O RISCO E O SINAL. É impressionante ouvi-la dizer, à queima-roupa: “Nunca me enganei”. Não porque acertou sempre no tratamento. Aliás, nem sequer acredita que haja a “escolha certa” ou “errada”. “É outra coisa, seguir a realidade. É um diálogo com o Mistério que a faz. Mas é assim em todos os aspectos da vida. Ou queremos conduzir, ou respondemos sempre dispostos a mudar”. Você coloca todas as suas energias naquele diálogo, e arrisca seguir. Porque a evidência com que a realidade fala a você não é pacífica, “para mim é sempre muito dramática, implica a liberdade, a minha e a dos pais. Mas só me pede uma coisa: a pureza ao olhar para a situação”.
A vida e o trabalho assim são uma oração em ação. Pedir, continuamente, um sinal. Elvira é Memor Domini: “O meu trabalho é a maior verificação da minha vocação.
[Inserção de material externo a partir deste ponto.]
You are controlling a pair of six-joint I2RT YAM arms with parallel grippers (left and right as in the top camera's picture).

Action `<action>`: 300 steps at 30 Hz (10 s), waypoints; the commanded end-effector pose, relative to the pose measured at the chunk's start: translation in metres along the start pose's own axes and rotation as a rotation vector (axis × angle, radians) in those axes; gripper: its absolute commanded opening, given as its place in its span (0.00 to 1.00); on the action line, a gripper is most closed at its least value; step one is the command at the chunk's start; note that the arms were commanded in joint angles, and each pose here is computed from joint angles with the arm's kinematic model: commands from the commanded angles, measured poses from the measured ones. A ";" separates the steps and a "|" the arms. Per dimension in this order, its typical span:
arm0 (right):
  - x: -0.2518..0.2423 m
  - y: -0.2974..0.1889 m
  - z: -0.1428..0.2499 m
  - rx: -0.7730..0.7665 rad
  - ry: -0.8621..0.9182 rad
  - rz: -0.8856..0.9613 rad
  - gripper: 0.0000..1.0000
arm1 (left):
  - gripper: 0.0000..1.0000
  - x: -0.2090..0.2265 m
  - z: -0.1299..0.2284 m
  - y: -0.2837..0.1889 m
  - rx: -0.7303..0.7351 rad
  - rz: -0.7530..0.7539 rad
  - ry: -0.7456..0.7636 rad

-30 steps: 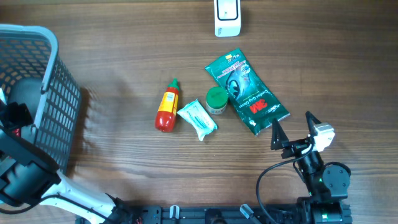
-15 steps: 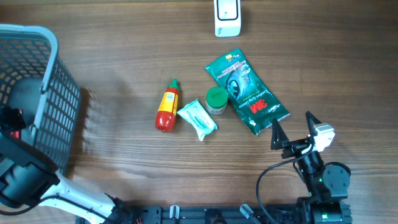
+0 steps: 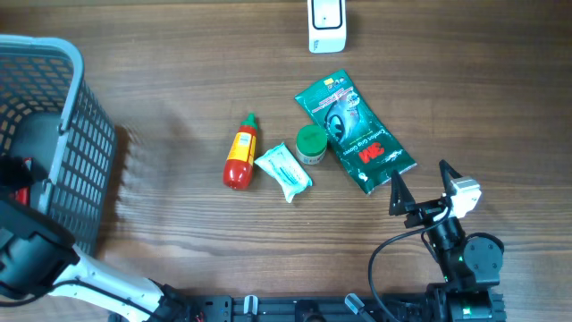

Se a vocação é seguir que Jesus é tudo na minha vida, aqui vejo a sua vitória sobre o feio, sobre o mal e sobre a morte”. É franca também ao falar sobre o Mistério: “Não é belo não viver. E aquelas crianças não vivem ou vivem pouquíssimo. E não sei o por que disto, mas vejo a cruz de Jesus e a ressurreição”. Toca-lhes, estão presentes, como quando batizou as gêmeas Keela e Kaya antes de morrerem.
Estão ali numa caminha, abraçadas e iguais. Ela começa a fazer o sinal da cruz na primeira: “Eu te batizo, Keela…”. O pai rapazinho agarra-lhe o braço: “Não! Essa é a Kaya…”. O olhar daquele pai sobre as filhas é o olhar de Deus. “Só Ele nos ama assim, um a um”.